→ TASK REQUIREMENTS: Of all the lines below, output only those starting at the one with "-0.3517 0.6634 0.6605" and ending at the one with "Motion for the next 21", both ends included, exactly as written.

═══ INPUT MATERIAL ═══

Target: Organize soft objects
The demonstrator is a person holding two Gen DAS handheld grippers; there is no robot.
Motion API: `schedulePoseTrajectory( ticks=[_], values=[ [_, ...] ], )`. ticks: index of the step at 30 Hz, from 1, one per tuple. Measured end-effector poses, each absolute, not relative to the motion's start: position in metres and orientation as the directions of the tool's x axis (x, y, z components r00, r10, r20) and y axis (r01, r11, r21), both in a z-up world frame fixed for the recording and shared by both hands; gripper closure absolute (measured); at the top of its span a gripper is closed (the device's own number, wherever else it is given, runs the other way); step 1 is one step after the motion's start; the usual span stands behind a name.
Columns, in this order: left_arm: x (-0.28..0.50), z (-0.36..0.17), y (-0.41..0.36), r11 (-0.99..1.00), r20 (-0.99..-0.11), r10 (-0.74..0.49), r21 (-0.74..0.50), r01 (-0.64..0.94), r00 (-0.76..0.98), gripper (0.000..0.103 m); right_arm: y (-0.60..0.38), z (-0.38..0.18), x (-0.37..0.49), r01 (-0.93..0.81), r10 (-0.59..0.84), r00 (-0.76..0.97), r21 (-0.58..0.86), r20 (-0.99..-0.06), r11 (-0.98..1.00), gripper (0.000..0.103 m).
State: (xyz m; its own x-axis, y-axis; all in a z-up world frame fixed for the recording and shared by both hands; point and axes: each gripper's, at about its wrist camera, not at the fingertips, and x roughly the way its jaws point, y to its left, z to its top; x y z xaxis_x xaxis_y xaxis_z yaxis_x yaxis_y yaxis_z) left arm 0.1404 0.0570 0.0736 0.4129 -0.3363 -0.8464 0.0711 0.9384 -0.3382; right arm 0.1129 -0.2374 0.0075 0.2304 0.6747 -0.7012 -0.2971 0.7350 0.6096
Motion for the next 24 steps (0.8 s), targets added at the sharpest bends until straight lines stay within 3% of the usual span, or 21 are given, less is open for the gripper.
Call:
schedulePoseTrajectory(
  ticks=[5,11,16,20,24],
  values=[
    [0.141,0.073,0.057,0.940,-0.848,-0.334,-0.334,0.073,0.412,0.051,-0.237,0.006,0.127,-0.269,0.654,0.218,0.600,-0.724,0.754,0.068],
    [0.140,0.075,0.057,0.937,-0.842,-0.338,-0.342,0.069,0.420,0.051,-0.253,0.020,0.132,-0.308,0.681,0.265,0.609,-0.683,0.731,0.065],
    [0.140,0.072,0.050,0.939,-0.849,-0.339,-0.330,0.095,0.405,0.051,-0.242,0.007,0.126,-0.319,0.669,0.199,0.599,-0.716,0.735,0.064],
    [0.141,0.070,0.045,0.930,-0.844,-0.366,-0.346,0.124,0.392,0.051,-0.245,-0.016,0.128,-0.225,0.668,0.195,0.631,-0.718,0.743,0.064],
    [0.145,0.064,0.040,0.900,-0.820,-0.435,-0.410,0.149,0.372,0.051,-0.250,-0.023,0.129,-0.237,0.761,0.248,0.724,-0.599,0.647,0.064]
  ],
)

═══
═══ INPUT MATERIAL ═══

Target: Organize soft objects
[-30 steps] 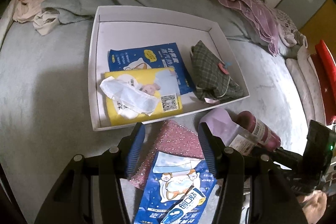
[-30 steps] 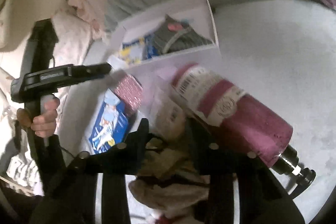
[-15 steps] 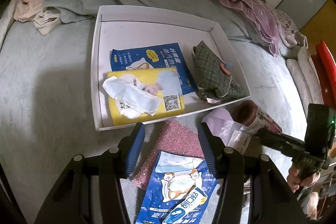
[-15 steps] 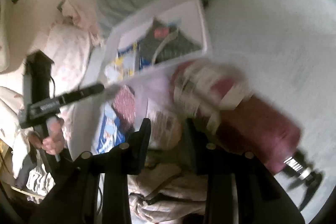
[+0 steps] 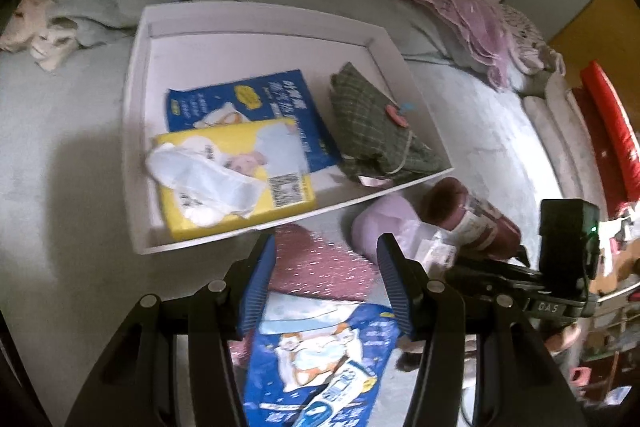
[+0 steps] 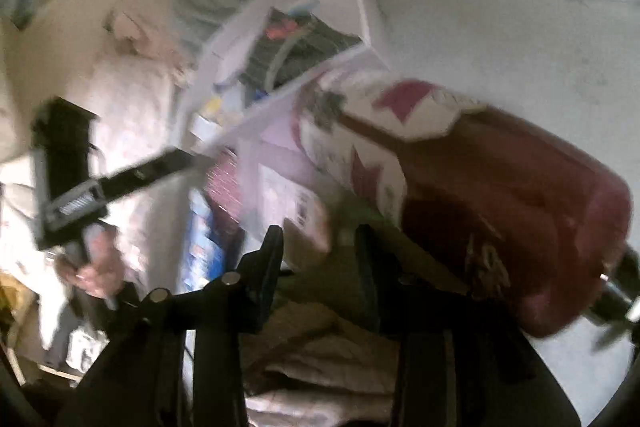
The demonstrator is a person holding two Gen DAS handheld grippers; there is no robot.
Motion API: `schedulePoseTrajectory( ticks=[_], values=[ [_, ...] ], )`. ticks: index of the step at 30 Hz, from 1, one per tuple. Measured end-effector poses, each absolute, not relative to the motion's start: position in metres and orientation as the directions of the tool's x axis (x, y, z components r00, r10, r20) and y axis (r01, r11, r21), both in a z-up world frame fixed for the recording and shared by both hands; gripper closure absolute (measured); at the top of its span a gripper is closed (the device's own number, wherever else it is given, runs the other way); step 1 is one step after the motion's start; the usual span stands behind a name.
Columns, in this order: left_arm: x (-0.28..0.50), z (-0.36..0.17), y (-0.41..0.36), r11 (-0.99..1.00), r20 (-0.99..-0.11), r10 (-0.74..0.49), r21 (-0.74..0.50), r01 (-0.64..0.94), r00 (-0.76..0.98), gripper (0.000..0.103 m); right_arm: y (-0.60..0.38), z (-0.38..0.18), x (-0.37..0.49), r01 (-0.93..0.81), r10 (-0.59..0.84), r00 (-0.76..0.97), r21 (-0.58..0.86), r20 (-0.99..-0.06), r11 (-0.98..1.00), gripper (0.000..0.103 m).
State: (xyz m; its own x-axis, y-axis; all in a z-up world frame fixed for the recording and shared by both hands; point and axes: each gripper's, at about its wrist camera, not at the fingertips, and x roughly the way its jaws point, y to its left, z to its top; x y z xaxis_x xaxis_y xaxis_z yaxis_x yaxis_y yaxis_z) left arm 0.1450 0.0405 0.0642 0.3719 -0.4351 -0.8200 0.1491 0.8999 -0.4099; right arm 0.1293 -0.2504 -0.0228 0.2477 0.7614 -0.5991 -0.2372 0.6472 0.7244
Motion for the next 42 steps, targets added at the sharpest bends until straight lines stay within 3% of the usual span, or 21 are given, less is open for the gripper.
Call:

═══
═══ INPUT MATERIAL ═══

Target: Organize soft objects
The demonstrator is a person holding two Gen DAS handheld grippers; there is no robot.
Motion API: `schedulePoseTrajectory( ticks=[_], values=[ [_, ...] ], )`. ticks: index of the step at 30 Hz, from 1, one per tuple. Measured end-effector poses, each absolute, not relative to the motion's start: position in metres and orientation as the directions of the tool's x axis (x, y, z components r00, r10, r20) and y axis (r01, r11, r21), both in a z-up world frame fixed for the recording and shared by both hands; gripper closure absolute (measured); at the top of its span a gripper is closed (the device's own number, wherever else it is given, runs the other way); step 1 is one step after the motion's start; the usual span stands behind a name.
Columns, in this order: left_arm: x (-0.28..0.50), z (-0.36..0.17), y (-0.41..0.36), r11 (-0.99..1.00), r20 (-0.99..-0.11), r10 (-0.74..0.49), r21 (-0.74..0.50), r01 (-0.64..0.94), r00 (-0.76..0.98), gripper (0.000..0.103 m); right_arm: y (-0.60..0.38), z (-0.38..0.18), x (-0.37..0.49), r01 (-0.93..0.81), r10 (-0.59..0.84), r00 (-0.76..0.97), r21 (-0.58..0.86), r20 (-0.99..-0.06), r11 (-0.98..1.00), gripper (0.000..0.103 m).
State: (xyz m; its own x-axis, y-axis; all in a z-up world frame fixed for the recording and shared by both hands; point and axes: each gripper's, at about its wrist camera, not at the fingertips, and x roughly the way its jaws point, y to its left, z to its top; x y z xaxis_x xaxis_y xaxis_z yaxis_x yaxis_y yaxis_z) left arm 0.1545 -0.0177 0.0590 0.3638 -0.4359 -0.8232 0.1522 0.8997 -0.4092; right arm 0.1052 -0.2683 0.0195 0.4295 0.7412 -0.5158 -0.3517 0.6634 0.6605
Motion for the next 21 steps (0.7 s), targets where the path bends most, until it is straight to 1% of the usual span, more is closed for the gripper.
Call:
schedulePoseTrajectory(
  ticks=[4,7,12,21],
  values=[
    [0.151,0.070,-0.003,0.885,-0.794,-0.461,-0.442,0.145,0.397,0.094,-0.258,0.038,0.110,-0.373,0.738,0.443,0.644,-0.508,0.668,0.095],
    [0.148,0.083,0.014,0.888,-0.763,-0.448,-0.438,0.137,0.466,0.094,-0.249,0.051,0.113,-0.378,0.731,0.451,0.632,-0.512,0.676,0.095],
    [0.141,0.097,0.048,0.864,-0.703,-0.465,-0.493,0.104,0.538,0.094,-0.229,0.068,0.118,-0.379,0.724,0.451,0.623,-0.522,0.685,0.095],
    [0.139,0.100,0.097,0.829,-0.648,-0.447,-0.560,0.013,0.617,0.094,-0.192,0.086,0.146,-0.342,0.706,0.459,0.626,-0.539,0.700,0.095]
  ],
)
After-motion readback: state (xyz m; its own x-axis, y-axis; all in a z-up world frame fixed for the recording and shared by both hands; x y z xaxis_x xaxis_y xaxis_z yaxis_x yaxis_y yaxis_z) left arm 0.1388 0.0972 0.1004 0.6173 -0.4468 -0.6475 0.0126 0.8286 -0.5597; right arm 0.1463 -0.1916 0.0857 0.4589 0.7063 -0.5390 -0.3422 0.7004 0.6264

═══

→ EXERCISE RESPONSE:
State: (xyz m; its own x-axis, y-axis; all in a z-up world frame fixed for the recording and shared by both hands; point and axes: each gripper's, at about its wrist camera, not at the fingertips, and x roughly the way its jaws point, y to its left, z to its top; x y z xaxis_x xaxis_y xaxis_z yaxis_x yaxis_y yaxis_z) left arm 0.1545 -0.0177 0.0590 0.3638 -0.4359 -0.8232 0.1522 0.8997 -0.4092; right arm 0.1052 -0.2683 0.0195 0.4295 0.7412 -0.5158 -0.3517 0.6634 0.6605
Motion for the next 21 steps (0.7 s), targets where the path bends most, until it is straight to 1% of the usual span, more is closed for the gripper.

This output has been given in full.